▸ **EXERCISE DIRECTIONS**:
Which lines of the listing hold the string "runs"? Copy those lines.

▸ **SOURCE MATERIAL**:
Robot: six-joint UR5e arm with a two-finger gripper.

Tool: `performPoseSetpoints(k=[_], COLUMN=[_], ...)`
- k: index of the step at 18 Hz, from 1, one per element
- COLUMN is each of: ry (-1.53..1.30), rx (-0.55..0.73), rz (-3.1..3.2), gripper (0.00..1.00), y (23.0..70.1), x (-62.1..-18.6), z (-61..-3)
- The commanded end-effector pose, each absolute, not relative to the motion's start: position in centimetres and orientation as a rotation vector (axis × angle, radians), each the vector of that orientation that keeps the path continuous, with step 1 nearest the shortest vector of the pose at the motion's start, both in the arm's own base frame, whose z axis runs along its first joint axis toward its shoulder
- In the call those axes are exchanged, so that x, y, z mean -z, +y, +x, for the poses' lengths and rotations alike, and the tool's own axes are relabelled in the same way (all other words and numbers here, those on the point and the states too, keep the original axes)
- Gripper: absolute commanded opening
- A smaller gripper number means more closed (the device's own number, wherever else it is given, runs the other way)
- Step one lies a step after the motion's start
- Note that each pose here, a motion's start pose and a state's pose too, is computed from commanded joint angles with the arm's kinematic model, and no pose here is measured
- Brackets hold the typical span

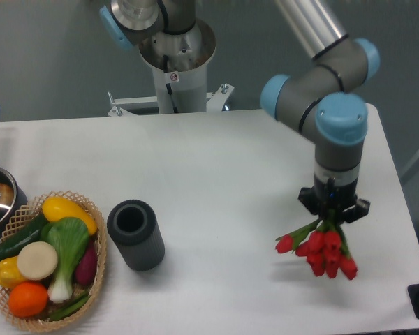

▸ **ANSWER AREA**:
- The commanded end-effector pose, each absolute, not relative to the motion's start: position in centimetres and orientation as a rotation vector (axis × angle, radians), each the vector of that orientation that keeps the path continuous, with step 1 nearest the shortest vector of the pose at the motion's start, both in the arm's own base frame, whose z axis runs along its first joint axis toward its shoulder
- A smaller gripper number means more closed (the device's own number, wherever else it is given, runs the other way)

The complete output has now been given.